- Action item: Lines holding the word "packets": how many does the material below have? Answer with nothing but the number.

- Dataset content:
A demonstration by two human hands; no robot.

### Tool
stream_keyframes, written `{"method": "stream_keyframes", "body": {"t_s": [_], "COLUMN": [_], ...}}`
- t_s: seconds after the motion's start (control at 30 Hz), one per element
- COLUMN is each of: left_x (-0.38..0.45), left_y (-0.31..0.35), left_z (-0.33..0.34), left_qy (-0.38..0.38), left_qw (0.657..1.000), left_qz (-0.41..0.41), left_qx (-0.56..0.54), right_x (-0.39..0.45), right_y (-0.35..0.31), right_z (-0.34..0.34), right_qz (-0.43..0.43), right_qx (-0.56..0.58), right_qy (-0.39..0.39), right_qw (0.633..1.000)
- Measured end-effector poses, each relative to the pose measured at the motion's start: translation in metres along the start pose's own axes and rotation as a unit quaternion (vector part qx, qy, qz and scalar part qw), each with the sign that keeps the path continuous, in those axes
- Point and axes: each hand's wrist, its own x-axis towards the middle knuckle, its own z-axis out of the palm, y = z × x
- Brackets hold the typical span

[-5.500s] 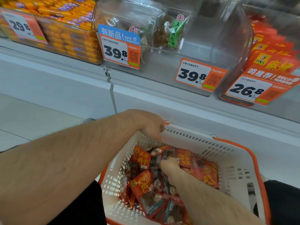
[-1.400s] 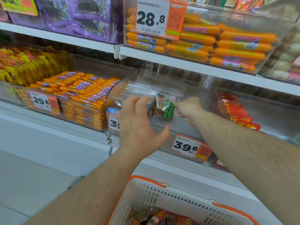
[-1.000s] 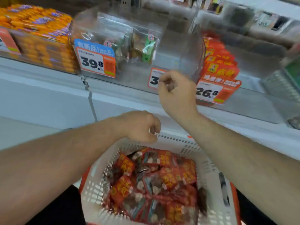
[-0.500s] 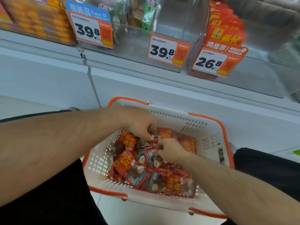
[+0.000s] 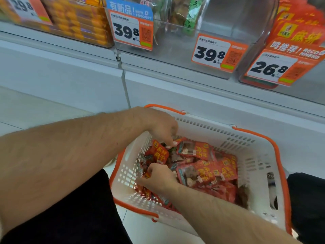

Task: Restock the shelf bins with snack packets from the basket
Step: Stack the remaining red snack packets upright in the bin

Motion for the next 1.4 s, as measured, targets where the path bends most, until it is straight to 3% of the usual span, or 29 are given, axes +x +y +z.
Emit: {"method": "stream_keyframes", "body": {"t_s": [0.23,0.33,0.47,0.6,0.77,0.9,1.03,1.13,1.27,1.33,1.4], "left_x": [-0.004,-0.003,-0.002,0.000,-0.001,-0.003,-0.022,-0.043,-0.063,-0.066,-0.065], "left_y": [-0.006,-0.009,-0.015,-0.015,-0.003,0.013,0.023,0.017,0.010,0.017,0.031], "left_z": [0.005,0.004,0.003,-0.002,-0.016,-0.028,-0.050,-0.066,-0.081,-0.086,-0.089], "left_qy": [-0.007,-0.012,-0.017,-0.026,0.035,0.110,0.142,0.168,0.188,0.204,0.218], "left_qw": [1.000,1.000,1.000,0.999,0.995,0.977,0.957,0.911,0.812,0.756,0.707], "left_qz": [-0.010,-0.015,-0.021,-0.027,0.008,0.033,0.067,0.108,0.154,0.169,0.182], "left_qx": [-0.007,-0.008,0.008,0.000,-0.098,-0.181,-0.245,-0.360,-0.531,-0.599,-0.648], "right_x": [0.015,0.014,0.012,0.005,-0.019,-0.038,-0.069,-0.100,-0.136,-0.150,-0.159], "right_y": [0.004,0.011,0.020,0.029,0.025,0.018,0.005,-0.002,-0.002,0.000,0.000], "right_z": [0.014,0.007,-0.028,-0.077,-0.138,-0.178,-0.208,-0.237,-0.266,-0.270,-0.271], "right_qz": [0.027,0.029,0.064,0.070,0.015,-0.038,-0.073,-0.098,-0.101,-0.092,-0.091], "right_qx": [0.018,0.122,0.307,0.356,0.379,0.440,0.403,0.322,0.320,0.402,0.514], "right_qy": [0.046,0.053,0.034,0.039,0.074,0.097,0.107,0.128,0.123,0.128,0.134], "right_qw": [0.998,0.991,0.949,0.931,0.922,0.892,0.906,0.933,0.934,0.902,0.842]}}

- Solution to this problem: 2